Key and respective certificate can be imported from file into a card.
Imported file must have structure described in PKCS#12.
After you run the action, the Card manager reads from card data required for key import. (At the same time the Card manager verifies whether the key can be imported into card: sufficient free space etc.) Then standard system window to open a file is shown. After a path is entered, data is read from file. (Files with private key are encrypted; program requires a password).
Data downloaded from the file is consecutively written to the card: empty data structure (container) is created, then key and certificate are saved into the container.

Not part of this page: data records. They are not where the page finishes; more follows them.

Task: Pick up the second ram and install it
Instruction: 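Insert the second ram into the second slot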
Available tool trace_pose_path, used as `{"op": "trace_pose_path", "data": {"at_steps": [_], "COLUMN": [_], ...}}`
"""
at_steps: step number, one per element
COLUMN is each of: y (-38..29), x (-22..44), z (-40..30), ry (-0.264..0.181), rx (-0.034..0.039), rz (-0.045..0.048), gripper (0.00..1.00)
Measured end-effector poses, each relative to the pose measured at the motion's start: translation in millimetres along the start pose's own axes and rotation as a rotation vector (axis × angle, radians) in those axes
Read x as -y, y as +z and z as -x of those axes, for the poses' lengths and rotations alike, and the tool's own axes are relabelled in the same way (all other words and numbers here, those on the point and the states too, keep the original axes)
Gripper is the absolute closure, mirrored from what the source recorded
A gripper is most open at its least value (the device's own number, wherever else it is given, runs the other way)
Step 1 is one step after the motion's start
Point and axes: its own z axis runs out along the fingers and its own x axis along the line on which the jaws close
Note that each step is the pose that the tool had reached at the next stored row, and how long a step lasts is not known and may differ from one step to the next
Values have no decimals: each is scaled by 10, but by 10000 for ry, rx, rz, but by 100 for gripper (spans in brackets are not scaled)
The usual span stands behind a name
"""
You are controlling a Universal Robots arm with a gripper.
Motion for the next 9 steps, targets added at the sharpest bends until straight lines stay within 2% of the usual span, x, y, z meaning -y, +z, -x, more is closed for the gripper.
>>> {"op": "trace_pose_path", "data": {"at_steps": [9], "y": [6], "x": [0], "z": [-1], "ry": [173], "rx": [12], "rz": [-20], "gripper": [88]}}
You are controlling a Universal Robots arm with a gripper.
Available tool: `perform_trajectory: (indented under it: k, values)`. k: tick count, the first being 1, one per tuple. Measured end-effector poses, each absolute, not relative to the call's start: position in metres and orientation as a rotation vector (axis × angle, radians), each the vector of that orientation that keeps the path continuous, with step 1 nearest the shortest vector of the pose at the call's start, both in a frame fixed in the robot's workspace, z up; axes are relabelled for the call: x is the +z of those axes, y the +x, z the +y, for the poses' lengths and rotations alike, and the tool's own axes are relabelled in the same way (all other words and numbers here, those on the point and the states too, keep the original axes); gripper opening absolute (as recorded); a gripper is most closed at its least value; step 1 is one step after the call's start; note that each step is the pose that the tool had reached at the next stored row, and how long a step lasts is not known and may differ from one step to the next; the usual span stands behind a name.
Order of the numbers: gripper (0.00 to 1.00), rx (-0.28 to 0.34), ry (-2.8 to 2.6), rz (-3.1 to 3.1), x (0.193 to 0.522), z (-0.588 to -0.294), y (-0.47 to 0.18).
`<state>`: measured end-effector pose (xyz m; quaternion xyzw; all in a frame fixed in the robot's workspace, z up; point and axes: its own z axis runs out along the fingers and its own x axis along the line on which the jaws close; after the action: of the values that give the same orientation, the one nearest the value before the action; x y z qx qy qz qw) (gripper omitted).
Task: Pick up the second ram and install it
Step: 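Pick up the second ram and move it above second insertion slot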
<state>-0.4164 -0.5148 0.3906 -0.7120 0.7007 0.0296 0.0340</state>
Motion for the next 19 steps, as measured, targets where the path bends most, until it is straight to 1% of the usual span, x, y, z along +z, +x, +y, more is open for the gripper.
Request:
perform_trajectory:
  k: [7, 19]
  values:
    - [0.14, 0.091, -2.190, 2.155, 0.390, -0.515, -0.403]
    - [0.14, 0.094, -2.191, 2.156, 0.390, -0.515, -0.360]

If import is successful, then data to be viewed in information tree is read from card.
While the key is being imported, the private key is saved in a file (PC hard disk, floppy disk…) which can be potentially evaluated as a hazardous environment. File with key can be attacked in an attempt to reveal, alienate or abuse the private key. The user must be aware of this risk and should take steps to minimize such a risk: run import on proven computer, keep the key in the file only as long as necessary, delete the file after import (the best way is to use a floppy disk, and format it afterwards).
Import key is needed when keys are generated by external programs. From the security point of view it's better to generate key directly inside the card's chip: it secures that key stays inside the chip, never leaves the chip and that's why there is not any risk of unauthorized use.
Import of key can be prohibited during CryptoPlus card personalization process.
Option is available only if a card with sufficient free space for adding a key and certificate is selected in information tree.